TASK DESCRIPTION. A verbatim reproduction of the lines below, from the line containing "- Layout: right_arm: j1" through the line containing "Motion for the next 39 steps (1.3", both ends included, is the whole required output.

--- EXERCISE MATERIALS ---

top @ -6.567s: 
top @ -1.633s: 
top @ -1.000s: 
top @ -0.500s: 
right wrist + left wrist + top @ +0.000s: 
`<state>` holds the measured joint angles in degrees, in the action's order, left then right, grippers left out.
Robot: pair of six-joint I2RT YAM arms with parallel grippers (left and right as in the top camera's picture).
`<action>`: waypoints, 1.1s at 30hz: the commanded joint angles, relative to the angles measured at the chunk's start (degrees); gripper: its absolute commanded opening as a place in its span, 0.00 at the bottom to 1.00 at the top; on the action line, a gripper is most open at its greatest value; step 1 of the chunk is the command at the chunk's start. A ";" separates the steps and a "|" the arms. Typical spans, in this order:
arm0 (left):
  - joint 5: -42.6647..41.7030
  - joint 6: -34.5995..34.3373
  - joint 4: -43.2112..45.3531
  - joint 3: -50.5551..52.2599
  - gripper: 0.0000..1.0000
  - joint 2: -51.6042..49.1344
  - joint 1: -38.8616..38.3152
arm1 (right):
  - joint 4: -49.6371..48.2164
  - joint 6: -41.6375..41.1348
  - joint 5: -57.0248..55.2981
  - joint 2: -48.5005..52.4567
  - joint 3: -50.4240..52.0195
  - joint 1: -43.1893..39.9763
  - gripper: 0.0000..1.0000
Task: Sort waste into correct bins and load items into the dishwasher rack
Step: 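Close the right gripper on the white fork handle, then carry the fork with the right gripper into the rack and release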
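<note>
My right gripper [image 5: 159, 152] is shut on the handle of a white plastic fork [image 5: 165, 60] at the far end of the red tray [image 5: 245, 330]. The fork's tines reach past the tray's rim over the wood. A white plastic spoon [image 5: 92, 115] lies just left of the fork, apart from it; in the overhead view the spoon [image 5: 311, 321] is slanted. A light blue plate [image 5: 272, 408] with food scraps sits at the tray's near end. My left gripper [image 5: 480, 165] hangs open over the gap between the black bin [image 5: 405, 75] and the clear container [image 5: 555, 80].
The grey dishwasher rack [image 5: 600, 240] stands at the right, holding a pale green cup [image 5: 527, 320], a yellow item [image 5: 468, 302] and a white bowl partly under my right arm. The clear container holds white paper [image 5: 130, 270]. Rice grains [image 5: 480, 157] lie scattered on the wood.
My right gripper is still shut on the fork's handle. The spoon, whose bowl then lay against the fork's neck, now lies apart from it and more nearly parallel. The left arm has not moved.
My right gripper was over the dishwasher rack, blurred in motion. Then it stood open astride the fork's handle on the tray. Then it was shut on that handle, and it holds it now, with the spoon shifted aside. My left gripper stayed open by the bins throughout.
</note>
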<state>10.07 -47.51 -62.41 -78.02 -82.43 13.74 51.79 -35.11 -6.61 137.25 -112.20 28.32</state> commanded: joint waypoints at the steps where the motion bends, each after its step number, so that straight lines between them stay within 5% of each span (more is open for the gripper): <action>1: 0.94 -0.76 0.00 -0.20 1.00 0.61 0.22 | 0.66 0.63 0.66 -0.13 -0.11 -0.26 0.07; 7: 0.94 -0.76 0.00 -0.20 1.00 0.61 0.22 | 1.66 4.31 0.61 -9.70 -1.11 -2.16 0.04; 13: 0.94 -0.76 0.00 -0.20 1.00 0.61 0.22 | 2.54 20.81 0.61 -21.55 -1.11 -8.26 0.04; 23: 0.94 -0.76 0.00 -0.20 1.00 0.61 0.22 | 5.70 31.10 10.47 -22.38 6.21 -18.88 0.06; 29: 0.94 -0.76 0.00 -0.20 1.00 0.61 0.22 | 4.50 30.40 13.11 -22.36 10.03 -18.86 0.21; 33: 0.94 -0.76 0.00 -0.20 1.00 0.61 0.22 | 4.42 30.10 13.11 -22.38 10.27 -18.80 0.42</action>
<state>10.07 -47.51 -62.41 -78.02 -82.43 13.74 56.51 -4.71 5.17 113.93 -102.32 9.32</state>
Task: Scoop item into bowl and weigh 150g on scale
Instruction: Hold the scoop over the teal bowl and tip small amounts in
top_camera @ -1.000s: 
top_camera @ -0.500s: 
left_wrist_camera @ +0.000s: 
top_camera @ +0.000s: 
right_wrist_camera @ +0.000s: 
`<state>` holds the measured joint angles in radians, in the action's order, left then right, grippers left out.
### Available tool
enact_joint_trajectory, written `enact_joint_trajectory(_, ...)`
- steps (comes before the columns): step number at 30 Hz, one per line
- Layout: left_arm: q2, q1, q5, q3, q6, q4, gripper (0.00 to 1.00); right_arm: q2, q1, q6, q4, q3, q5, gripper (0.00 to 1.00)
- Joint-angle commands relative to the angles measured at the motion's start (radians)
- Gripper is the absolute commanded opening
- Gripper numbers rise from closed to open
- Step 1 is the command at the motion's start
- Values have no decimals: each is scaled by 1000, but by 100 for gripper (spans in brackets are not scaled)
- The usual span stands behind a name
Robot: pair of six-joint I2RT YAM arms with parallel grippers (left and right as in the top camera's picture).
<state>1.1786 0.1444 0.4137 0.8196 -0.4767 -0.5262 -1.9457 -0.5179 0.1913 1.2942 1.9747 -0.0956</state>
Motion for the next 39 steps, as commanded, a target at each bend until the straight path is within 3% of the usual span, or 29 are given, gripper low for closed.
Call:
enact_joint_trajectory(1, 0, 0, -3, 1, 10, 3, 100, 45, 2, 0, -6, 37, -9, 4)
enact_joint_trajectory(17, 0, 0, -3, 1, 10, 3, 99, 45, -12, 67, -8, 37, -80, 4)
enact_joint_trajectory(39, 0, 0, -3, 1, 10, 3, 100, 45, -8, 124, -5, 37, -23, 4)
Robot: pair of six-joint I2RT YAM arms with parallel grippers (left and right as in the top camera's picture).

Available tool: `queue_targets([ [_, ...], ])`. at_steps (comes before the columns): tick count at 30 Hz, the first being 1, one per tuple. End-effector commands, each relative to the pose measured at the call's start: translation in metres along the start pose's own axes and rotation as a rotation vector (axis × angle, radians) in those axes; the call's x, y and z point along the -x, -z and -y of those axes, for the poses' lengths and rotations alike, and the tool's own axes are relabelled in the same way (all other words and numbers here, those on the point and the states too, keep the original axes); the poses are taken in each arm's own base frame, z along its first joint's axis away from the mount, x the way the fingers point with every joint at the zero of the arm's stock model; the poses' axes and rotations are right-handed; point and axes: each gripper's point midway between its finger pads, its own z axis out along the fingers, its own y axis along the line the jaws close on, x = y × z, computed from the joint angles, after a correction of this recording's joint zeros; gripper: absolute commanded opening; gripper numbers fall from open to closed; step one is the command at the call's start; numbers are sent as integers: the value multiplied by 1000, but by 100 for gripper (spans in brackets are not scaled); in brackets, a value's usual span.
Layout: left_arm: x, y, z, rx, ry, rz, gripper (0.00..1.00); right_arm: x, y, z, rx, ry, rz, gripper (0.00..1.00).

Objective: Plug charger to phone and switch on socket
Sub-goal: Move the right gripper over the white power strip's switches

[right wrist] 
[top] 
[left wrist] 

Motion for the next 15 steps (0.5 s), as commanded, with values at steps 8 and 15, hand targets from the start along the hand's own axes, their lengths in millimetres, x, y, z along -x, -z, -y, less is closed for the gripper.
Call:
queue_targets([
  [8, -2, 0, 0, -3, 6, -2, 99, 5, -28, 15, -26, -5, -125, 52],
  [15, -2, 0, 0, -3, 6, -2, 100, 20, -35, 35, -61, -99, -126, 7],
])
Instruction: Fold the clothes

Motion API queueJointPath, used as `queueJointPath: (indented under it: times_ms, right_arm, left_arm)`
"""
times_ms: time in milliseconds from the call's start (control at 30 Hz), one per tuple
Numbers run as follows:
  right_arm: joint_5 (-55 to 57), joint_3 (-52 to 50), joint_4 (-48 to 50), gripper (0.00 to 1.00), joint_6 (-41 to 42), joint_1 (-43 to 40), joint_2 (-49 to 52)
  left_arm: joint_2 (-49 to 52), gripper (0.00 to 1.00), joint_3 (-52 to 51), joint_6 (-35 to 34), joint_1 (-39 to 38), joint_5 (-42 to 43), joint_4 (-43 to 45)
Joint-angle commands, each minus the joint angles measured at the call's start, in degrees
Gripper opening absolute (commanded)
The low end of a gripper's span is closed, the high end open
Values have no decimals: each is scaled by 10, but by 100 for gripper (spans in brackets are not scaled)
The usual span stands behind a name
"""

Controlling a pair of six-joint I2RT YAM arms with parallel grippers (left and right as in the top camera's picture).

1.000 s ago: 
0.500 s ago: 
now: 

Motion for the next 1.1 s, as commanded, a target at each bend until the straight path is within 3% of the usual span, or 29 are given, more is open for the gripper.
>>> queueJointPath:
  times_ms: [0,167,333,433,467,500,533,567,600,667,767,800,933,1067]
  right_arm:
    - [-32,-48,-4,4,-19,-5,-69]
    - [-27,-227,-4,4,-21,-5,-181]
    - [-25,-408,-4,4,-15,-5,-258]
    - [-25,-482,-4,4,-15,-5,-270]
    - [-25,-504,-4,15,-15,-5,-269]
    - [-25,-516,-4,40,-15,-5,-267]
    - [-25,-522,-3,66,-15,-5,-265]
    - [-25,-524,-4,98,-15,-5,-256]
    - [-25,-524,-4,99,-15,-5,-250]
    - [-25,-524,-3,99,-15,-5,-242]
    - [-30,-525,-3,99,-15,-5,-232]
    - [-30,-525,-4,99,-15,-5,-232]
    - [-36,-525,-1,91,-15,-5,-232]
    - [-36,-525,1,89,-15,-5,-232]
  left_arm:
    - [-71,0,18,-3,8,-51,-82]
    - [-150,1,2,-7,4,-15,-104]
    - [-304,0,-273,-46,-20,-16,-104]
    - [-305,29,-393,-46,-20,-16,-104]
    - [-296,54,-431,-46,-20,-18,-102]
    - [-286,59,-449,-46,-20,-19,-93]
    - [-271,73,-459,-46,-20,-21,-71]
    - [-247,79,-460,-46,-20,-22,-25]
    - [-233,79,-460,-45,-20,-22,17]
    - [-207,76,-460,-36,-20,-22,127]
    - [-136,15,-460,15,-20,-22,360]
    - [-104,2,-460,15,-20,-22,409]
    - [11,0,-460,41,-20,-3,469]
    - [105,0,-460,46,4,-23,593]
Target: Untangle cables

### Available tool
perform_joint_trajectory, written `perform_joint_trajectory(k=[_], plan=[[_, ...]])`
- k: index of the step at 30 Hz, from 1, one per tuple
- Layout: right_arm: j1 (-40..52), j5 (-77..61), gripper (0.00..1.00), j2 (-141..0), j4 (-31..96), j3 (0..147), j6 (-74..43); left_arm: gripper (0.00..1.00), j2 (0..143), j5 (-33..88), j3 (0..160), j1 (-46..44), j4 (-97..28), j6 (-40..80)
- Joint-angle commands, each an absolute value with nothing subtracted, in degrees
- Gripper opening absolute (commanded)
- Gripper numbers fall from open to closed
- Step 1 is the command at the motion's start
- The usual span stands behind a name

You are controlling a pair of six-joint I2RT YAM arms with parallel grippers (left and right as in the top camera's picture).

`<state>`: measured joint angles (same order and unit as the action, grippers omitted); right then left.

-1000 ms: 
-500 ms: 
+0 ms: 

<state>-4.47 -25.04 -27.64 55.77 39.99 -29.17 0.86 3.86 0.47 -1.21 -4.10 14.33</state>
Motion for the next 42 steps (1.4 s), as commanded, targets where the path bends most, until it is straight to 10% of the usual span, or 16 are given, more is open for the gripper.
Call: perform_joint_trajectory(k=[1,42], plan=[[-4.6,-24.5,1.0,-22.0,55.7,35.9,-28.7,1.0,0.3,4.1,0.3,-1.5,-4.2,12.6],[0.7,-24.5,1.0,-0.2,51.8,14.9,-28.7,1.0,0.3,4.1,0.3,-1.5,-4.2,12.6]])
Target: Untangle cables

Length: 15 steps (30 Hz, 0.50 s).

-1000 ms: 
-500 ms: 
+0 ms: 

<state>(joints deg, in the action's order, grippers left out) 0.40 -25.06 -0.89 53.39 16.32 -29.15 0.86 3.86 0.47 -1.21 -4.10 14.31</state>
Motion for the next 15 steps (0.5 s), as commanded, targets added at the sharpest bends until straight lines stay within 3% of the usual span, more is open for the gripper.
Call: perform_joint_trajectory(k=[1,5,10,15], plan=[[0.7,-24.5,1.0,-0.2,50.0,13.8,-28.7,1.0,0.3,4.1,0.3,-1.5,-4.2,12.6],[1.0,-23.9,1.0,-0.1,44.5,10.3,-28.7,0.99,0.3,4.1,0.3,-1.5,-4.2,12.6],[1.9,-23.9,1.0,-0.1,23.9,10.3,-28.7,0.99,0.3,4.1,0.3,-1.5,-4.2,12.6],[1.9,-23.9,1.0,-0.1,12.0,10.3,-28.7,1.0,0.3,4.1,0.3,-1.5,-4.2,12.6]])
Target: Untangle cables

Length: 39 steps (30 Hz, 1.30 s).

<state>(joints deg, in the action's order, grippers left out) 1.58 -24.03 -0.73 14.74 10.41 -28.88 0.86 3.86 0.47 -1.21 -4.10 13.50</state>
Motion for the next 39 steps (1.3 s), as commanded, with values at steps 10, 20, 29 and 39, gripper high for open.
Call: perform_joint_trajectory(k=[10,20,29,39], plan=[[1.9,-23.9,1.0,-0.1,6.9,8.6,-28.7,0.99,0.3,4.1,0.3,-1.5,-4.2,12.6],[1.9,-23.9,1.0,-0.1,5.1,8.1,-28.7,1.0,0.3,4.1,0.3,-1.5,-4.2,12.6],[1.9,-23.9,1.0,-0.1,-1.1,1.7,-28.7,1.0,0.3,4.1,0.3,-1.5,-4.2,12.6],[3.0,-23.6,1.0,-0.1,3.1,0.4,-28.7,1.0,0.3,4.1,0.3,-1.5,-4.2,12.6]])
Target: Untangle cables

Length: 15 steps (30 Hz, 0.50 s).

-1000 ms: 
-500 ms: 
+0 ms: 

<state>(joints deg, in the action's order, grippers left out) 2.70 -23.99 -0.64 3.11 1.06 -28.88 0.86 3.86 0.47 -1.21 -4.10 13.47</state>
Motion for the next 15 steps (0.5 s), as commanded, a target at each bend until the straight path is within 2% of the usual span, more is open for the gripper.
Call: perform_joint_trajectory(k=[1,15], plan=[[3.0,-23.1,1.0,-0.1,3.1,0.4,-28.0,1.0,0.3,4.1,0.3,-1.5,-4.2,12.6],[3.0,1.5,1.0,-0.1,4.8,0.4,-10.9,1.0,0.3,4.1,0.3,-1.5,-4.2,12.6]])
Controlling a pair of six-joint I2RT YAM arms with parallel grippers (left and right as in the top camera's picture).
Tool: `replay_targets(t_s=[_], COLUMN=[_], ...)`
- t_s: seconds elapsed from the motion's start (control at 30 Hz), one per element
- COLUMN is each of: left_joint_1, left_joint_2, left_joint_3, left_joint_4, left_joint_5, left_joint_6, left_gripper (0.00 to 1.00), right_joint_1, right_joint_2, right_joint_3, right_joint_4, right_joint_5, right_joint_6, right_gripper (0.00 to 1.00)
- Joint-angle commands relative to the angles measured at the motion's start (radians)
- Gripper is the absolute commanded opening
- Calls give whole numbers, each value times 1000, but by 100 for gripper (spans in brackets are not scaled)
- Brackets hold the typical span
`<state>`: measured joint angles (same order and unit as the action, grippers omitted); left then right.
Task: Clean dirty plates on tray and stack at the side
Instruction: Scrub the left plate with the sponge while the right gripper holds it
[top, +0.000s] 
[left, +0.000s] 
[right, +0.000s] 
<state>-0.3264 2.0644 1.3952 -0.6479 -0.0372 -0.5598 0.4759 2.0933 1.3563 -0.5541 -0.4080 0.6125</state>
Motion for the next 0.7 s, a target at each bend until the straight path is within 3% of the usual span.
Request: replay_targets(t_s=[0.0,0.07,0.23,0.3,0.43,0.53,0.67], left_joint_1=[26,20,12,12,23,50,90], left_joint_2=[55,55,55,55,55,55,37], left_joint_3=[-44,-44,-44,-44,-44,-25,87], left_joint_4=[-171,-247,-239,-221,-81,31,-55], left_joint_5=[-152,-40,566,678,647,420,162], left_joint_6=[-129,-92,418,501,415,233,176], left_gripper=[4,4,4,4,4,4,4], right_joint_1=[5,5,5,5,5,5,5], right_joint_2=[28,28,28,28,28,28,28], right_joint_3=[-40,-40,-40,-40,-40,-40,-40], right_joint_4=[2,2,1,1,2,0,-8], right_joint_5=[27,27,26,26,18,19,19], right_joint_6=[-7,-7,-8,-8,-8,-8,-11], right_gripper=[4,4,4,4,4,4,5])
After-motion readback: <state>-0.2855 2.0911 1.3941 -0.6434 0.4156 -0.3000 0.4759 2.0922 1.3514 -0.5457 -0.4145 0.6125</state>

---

TASK RESPONSE.
- Layout: right_arm: j1 (-40..52), j5 (-77..61), gripper (0.00..1.00), j2 (-141..0), j4 (-31..96), j3 (0..147), j6 (-74..43); left_arm: gripper (0.00..1.00), j2 (0..143), j5 (-33..88), j3 (0..160), j1 (-46..44), j4 (-97..28), j6 (-40..80)
- Joint-angle commands, each an absolute value with nothing subtracted, in degrees
- Gripper opening absolute (commanded)
- Gripper numbers fall from open to closed
- Step 1 is the command at the motion's start
- The usual span stands behind a name

You are controlling a pair of six-joint I2RT YAM arms with parallel grippers (left and right as in the top camera's picture).

`<state>`: measured joint angles (same order and unit as the action, grippers omitted); right then left.

-1000 ms: 
-500 ms: 
+0 ms: 

<state>-4.47 -25.04 -27.64 55.77 39.99 -29.17 0.86 3.86 0.47 -1.21 -4.10 14.33</state>
Motion for the next 42 steps (1.4 s), as commanded, targets where the path bends most, until it is straight to 10% of the usual span, or 16 are given, more is open for the gripper.
Call: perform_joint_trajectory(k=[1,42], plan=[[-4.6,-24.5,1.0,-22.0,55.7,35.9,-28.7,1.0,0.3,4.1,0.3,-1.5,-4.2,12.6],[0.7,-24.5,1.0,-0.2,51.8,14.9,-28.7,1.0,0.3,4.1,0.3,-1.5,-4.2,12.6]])
Target: Untangle cables

Length: 15 steps (30 Hz, 0.50 s).

-1000 ms: 
-500 ms: 
+0 ms: 

<state>(joints deg, in the action's order, grippers left out) 0.40 -25.06 -0.89 53.39 16.32 -29.15 0.86 3.86 0.47 -1.21 -4.10 14.31</state>
Motion for the next 15 steps (0.5 s), as commanded, targets added at the sharpest bends until straight lines stay within 3% of the usual span, more is open for the gripper.
Call: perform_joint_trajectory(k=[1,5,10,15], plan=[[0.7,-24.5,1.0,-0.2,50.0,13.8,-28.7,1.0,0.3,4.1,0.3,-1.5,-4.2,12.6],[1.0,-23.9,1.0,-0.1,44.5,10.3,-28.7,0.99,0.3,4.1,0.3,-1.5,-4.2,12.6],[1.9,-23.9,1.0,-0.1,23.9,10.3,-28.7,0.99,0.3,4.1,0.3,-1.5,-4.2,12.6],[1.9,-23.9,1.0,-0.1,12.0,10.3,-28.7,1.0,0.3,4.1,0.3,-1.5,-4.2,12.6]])
Target: Untangle cables

Length: 39 steps (30 Hz, 1.30 s).

<state>(joints deg, in the action's order, grippers left out) 1.58 -24.03 -0.73 14.74 10.41 -28.88 0.86 3.86 0.47 -1.21 -4.10 13.50</state>
Motion for the next 39 steps (1.3 s), as commanded, with values at steps 10, 20, 29 and 39, gripper high for open.

Nothing remains to add to the answer.